I don’t think Trudeau is talking about me. My dreams are still lurking in the shadows.
Give me back the courage of the olden chiefs.
I have tried to become invisible to avoid the beatings from non-native children when I went to school. I have tried to separate myself from my feelings as a child, teenager and young man.
But for many years I have been reaching for the courage of the olden chiefs. I searched to find the strength to open my heart to love myself, my family and this heartland.
But for many years I have been reaching for the courage to rise out of the sea like the thunder bird of old. To let go of the shame, fear and sadness from growing up in alcohol and violence. It was in my home, on the streets, in the schools. When trudeau says ‘We can Have Both’ it is violence. It makes invisible my rights and dreams.

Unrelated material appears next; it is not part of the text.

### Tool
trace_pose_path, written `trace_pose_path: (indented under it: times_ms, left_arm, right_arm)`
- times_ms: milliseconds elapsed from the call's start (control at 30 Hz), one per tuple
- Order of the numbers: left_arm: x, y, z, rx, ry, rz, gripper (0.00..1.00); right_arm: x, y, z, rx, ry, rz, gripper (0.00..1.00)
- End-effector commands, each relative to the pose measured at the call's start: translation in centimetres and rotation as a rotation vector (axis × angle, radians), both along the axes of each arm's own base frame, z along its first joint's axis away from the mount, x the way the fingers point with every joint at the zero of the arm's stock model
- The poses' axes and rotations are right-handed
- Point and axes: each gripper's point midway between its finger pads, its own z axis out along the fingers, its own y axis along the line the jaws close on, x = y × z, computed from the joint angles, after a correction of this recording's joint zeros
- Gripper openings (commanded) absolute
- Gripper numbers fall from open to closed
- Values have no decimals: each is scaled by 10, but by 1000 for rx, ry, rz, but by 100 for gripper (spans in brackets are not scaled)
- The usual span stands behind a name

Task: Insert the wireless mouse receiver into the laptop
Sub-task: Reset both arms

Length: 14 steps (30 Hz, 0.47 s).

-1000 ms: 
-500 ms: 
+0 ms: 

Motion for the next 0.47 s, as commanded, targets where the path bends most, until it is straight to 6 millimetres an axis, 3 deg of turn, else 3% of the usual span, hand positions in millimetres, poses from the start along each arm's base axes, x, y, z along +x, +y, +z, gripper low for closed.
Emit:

So shall we shatter the barriers of our isolation? “We can have both,’ Trudeau. Yes we can. Canada, clean up the waters in northern Alberta. Bring back the Salmon to the Fraser. During Canada’s 150 celebrations I have watched many Indigenous artists fold up shop as non-Indigenous artists perform our stories. Our stories of grief and violence.
Royal Winnipeg Ballet’s Going Home Star, a dance piece centred on stories of residential school was performed across the country on our largest stages, on the main stage of Planet Indigenous in 2015 at the Harbour Front Centre, in wigs. While Planet Indigenous’s Indigenous choreographers shared a smaller theatre. The Canadian opera Company’s Louis Riel was directed by a non-Indigenous director. My great grandfather did not get a chance to perform in large productions until his later years. We need Canada to move over and let us tie our place. Discrimination is violence. It is neither my value, nor Canada’s as I understand.
It’s possible. Things can change. This change has a price tag. The lack of change has a price tag. We are still impoverished. But it’s possible and I am heartened when we give voice to possibility and identity of what is actually happening in this country.
Trudeau, include me and Indigenous people in your pledges to possibilities. We Can Have Both.